And then it happens. We pull into some side trail, turn around, and begin to back up the rutted, rocky road for what seems like a good distance. "Think they need the rear wheel drive to pull up some ridiculous grade or what?" About then, the engine shuts off and everybody else files off the chivas, taking their belongings with them. Before we can fully assess what's happening, one of our bikes is laying in the muddy road beside a stack of coffee bean bags. Someone looks at us and says "bus". I see nothing of the sort, nor can fathom how any vehicle other than a tractor or tank can handle this road. Everyone that was onboard with us is walking up the road. We grab the bikes and follow our fellow passengers, leaving the chivas behind as the small crowd that was gathered there, climbs on for the return trip to Riosucio.

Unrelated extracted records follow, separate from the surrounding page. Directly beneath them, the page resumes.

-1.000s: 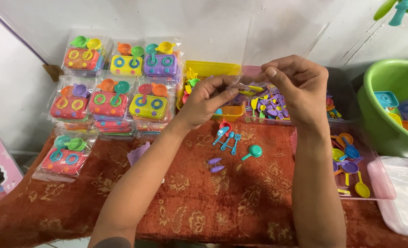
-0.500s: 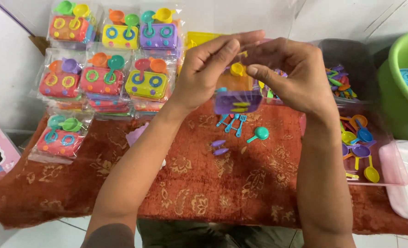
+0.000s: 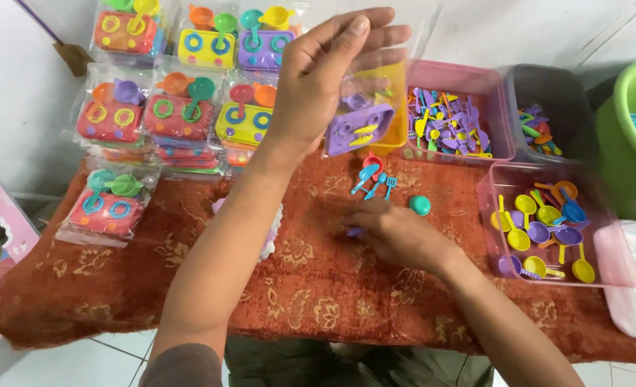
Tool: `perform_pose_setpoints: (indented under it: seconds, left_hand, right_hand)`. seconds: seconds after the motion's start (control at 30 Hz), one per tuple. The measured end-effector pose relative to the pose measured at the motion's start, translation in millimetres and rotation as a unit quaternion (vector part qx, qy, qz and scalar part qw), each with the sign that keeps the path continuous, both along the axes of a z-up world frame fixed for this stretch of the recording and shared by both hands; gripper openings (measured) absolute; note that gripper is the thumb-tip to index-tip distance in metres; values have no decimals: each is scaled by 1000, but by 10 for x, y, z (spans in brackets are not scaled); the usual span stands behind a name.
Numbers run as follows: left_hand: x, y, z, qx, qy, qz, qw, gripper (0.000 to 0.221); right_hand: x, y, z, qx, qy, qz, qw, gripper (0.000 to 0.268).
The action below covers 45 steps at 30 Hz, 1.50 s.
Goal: Cleaning small plastic toy components with a cloth and packaging them into plastic bags.
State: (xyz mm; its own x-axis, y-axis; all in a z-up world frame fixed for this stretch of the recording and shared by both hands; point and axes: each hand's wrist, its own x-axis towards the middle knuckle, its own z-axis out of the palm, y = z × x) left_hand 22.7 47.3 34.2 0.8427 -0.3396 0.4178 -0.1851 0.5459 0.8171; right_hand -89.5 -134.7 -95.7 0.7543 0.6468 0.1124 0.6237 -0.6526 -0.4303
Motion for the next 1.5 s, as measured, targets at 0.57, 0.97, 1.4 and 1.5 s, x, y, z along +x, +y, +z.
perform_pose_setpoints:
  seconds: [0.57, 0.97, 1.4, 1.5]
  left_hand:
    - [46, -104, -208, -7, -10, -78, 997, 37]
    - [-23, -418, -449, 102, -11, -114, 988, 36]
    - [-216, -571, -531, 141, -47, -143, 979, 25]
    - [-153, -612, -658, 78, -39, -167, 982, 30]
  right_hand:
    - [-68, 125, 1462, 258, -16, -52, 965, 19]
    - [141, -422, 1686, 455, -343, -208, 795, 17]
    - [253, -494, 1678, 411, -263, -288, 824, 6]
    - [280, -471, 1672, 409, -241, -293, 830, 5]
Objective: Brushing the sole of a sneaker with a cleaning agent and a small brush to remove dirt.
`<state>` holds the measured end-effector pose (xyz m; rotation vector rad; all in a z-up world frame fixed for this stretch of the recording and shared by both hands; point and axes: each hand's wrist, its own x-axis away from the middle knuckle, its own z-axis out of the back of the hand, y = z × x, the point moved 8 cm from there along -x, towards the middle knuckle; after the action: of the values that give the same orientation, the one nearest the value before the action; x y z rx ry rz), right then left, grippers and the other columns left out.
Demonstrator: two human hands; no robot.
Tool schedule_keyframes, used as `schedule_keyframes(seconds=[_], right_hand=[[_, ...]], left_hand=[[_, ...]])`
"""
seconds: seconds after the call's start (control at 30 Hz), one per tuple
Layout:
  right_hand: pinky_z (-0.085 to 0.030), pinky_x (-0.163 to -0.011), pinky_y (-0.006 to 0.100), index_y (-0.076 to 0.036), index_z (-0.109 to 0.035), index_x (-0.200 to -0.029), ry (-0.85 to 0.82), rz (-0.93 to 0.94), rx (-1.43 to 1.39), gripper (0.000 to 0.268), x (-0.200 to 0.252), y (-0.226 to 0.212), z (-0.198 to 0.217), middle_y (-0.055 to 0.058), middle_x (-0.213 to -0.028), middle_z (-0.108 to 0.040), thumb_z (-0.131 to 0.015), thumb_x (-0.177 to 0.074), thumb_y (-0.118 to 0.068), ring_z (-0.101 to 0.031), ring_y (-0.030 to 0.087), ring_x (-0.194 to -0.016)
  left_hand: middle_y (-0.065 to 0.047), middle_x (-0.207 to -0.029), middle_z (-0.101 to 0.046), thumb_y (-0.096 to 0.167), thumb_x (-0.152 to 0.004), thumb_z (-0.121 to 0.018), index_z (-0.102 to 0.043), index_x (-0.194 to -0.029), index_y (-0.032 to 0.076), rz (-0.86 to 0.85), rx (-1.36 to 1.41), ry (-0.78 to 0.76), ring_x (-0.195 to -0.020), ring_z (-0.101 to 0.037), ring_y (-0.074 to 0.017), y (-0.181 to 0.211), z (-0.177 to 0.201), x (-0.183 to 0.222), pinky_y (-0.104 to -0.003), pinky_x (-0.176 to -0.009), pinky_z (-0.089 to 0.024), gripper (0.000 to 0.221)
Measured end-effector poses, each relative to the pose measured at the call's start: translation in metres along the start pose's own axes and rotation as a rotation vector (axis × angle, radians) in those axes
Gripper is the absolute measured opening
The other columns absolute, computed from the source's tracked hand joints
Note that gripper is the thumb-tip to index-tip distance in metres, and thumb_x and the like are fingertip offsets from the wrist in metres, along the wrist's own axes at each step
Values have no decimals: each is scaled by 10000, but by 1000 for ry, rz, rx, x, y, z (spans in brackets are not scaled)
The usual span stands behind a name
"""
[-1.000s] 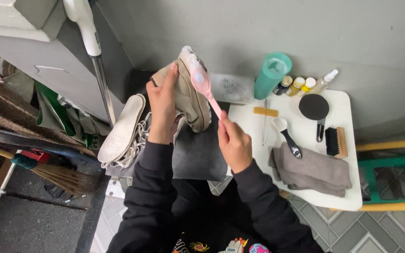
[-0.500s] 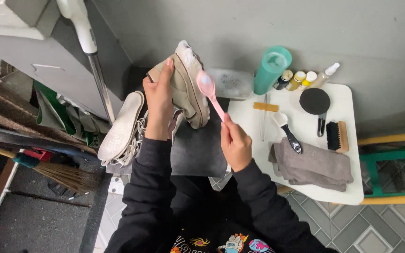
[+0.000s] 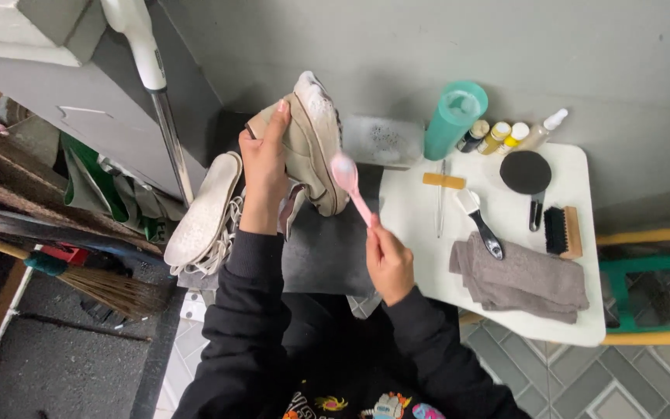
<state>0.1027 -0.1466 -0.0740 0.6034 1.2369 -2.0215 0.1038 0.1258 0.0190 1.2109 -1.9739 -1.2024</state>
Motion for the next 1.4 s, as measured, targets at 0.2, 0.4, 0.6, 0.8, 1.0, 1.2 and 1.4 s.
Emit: schedule_keyframes(seconds=[0.2, 0.4, 0.6, 0.8, 1.0, 1.2, 1.4], right_hand=[[-625, -581, 307, -34, -752, -1083, 163, 153, 51, 127, -71, -36, 12, 154, -920, -783, -712, -962, -38, -752, 273, -712], [-614, -522, 334, -35, -747, -1149, 96, 140, 35, 195, -43, -24, 6, 171, -829, -762, -708, -958, -26, -733, 286, -638], [-624, -574, 323, -59, -765, -1119, 18, 64, 82, 190, 37, 22, -3, 145, -885, -784, -715, -937, -49, -760, 266, -734], [-631, -651, 333, -6, -749, -1073, 67, 20, -3, 118, -22, -18, 17, 202, -995, -774, -696, -974, -45, -762, 321, -797], [-637, -632, 338, -32, -745, -1109, 123, 120, 35, 138, -88, -58, 24, 180, -962, -779, -715, -977, -56, -760, 312, -755], [-629, -582, 378, -22, -742, -1125, 34, 49, 70, 161, -41, -38, 28, 219, -912, -766, -704, -972, -54, -754, 346, -732], [-637, -672, 344, -16, -738, -1034, 25, 10, 64, 87, -19, -31, 31, 201, -1004, -776, -704, -960, -46, -764, 316, -844]], left_hand=[[-84, -730, -645, 302, -765, -908, -589, -920, 17, 43, -62, 40, -662, -657, -177, 23, -9, 27, -361, -640, -579, 456], [-56, -779, -620, 339, -772, -910, -550, -971, 34, 44, -91, 38, -727, -657, -154, 4, -6, 12, -338, -676, -574, 512], [-63, -791, -625, 346, -754, -912, -546, -991, 37, 73, -63, 64, -716, -675, -164, 13, -5, 14, -332, -656, -579, 534], [-82, -796, -621, 344, -749, -910, -531, -986, 16, 86, -103, 57, -727, -661, -177, 24, -5, 27, -353, -672, -577, 554], [-26, -709, -670, 307, -813, -874, -682, -808, 57, 34, -109, -118, -640, -686, -119, 38, -18, 44, -272, -566, -575, 316], [-42, -787, -639, 373, -778, -892, -563, -977, 55, 86, -151, 20, -736, -670, -155, 29, -6, 39, -328, -636, -577, 498], [-46, -759, -637, 353, -768, -900, -573, -919, 45, 37, -120, 51, -711, -668, -153, 33, -9, 38, -319, -638, -573, 474]])
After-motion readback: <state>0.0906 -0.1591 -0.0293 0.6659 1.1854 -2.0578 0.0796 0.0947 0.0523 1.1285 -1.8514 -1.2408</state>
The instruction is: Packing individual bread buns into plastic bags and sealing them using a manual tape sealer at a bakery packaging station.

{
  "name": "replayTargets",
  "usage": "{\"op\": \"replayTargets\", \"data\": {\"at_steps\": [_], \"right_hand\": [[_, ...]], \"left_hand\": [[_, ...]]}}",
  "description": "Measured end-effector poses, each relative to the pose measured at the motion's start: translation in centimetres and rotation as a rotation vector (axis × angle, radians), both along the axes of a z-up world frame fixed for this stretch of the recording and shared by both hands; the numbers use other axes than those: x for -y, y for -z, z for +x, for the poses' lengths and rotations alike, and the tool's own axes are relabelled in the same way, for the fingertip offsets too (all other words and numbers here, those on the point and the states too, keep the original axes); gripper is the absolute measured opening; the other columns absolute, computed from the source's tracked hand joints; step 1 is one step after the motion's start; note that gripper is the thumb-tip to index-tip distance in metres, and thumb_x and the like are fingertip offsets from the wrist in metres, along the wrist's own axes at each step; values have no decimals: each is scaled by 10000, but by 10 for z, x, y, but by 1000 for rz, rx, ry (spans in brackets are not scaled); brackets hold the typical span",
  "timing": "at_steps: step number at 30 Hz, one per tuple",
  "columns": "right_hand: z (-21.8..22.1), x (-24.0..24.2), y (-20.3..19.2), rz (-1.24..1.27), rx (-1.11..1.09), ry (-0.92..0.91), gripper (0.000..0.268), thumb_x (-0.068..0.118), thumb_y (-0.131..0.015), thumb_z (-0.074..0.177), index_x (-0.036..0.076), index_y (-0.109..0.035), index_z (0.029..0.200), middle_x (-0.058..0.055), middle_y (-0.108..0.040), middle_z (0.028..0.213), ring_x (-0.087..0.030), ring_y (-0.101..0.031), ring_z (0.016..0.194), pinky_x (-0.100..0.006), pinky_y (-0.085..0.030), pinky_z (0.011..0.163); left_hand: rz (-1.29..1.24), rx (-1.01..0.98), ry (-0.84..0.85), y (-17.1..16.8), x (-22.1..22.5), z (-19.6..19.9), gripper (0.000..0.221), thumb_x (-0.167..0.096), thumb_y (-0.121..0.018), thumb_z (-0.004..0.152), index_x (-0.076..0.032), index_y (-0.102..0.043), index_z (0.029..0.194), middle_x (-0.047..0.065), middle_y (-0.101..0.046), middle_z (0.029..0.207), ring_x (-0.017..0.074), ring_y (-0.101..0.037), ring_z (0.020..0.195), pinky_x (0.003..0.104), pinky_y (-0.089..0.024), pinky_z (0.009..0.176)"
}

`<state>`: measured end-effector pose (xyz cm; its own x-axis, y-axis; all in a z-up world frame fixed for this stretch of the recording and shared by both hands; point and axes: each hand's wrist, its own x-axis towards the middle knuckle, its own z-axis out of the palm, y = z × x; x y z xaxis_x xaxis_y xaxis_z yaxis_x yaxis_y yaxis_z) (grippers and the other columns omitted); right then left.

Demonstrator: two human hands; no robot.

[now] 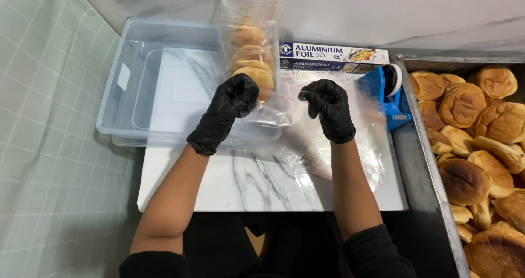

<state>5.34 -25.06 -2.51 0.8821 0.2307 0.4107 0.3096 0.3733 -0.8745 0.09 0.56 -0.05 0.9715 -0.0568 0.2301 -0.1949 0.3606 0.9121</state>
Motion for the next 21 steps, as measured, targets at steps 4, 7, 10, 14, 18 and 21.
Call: {"op": "replayTargets", "data": {"at_steps": [4, 7, 10, 14, 18, 21], "right_hand": [[-20, -9, -33, -208, 4, 115, 155, 82, -736, 936, -39, -693, 1022, -146, -702, 740, -98, -610, 503, -183, -492, 513], [-16, -9, -32, -281, 1, 154, 178, 95, -753, 935, -36, -716, 1049, -150, -669, 678, -106, -609, 505, -183, -485, 511], [-19, -12, -42, -287, 4, 157, 199, 130, -721, 968, -27, -711, 1089, -132, -655, 644, -100, -613, 525, -174, -472, 528], [-15, -5, -34, -257, -2, 55, 350, 245, -753, 929, -41, -699, 1123, -230, -726, 843, -194, -720, 674, -260, -568, 589], [-15, -7, -34, -297, -26, 89, 278, 37, -805, 857, -43, -709, 1105, -155, -705, 750, -190, -709, 610, -273, -584, 612], [-7, -2, -26, -321, -13, 124, 222, 41, -790, 892, -44, -714, 1082, -144, -683, 703, -175, -696, 604, -270, -581, 608]], "left_hand": [[73, 44, -11, 3, -5, 4, 144, -89, -693, 995, -30, -642, 875, 106, -603, 603, 141, -546, 495, 210, -463, 454], [189, 78, -17, -3, -5, -3, 97, -85, -759, 944, -64, -699, 871, 44, -675, 708, 84, -579, 641, 222, -531, 647], [195, 108, -70, 8, -4, 6, 104, -92, -757, 956, -83, -694, 874, 35, -683, 735, 66, -593, 705, 216, -537, 681], [193, 135, -118, 11, -6, 8, 85, -102, -718, 987, -71, -700, 910, 45, -699, 804, 79, -586, 801, 273, -555, 837], [143, 91, -60, -13, -3, -5, 205, -139, -660, 1027, -82, -664, 830, 22, -654, 710, 84, -567, 694, 235, -529, 731], [135, 55, -26, -25, -4, -12, 265, -152, -640, 1039, -71, -667, 788, 53, -644, 612, 85, -588, 584, 184, -500, 610]]}}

We walk ourselves and bikes, through the clay mud clinging to our shoes and caking on the tires of our bikes. Liane has seen her share of washed out roads as a forest ecologist in the Pacific Northwest. Nothing prepared her for what was around the corner. We followed a narrow, and thankfully short, path amid cascading mud, with the hillside eroded away for hundreds of feet below us, to the awaiting charter bus backed up to the other side. Now we understood what the guy at the bus station in Riosucio was trying to tell us - we had to transfer to a bus mid-way. It struck me again that the locals do this twice a day.

We were last to reach the bus, not knowing what exactly was happening. And we have bikes. The luggage storage underneath the bus is full with everybody else's stuff. The driver looks at our bikes, motions us to get on - but, dude, we have bikes - and then grabs Liane's bike, after our apparent look of disbelief, and carries it on board. I follow his lead. In addition to bags of coffee beans, etc stacked up, the internal cargo now includes two clueless gringos standing with their bikes. Three minutes down the road, an older gentleman yields his seat to Liane. I'm sandwiched between the bikes and now have the duty to hold them both from crashing into passengers on the rockiest road ever known to be traveled by a charter bus. I've never been jostled more in my life, nevertheless, while trying to steady two bikes in the aisle of a crowded bus.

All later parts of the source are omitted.